Herein, a pair of tetrahalogenated nonfullerene small molecular acceptors (NF-SMAs) (TSeIC4Cl and TSeIC4Br) are designed and synthesized, with the same indacenodithieno[3,2-b]selenophene central unit and two different dihalogenation terminal groups, respectively. The systematic investigation is achieved to reveal the impact of two different nondifluorinated terminal groups on the device performance of the resultant ITIC series NF-SMAs. TSeIC4Br shows red-shifted absorption range and higher frontier energy levels compared with that of TSeIC4Cl. Moreover, PM6:TSeIC4Br blend film exhibits more suitable phase-separated morphology with more ordered molecular packing and improved miscibility compared with that of the tetrachlorinated counterpart. Importantly, PM6:TSeIC4Br-based device exhibits a better power conversion efficiency (PCE) of 11.92%, with a higher open-circuit voltage (V_oc) and an enhanced short-circuit current density (J_sc) when compared with that of PM6:TSeIC4Cl-based device (11.13%). Furthermore, the energy loss can be reduced by replacing the disubstituents of end group from chlorine to bromine atoms.
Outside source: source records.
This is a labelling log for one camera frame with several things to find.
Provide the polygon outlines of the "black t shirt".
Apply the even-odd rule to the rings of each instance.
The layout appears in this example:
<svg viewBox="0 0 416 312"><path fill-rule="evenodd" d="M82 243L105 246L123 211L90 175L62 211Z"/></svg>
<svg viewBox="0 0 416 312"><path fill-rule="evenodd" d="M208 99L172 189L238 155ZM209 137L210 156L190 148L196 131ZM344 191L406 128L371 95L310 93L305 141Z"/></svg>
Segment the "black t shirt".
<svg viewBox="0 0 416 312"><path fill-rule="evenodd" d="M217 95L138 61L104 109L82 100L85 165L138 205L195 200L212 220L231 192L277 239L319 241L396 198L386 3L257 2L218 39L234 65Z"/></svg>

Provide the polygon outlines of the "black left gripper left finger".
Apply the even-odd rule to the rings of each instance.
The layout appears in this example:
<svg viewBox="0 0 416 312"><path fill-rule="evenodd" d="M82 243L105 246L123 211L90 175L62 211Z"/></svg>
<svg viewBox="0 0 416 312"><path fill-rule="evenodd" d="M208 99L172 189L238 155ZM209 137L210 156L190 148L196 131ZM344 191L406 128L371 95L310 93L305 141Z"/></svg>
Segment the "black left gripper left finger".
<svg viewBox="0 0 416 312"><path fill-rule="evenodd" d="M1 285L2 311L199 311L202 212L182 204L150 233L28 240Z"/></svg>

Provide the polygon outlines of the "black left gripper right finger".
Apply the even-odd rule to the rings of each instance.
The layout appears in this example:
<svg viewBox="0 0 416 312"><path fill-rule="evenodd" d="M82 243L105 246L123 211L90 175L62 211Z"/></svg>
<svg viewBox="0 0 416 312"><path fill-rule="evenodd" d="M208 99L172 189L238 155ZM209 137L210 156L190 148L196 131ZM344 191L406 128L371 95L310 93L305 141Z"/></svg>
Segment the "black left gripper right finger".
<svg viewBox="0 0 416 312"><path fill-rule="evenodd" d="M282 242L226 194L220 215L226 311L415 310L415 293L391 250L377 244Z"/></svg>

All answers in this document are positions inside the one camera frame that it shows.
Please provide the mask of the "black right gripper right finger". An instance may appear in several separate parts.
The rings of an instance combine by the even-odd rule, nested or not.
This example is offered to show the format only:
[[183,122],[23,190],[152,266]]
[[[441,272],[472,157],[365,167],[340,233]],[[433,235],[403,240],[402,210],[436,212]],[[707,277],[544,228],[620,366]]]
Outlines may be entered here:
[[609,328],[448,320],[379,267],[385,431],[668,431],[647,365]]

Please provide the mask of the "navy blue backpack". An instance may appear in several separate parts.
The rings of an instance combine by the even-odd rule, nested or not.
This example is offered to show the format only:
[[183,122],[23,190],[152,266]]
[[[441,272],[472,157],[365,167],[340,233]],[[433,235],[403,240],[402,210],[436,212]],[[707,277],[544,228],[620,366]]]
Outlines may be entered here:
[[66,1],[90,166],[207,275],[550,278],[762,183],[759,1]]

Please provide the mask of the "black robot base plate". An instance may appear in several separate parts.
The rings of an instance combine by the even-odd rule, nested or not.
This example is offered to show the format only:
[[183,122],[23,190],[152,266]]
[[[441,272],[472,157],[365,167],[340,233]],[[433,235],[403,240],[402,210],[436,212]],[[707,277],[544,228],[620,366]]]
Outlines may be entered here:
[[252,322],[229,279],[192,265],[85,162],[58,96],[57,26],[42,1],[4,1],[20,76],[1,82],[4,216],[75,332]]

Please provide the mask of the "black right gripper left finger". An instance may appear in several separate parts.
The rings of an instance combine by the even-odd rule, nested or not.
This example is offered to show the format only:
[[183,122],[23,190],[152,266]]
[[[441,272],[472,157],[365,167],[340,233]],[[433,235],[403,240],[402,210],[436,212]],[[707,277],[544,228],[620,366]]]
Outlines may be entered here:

The results demonstrate that incorporation of indacenodithieno[3,2-b]selenophene and replacement of tetrachlorination by tetrabromination on the end group contributes to elevating the J_sc, reduce energy loss, and enhancing the PCE for its relevant ITIC series device simultaneously, which may give a new avenue for achieving high-performance multihalogenated ITIC series NF-SMAs.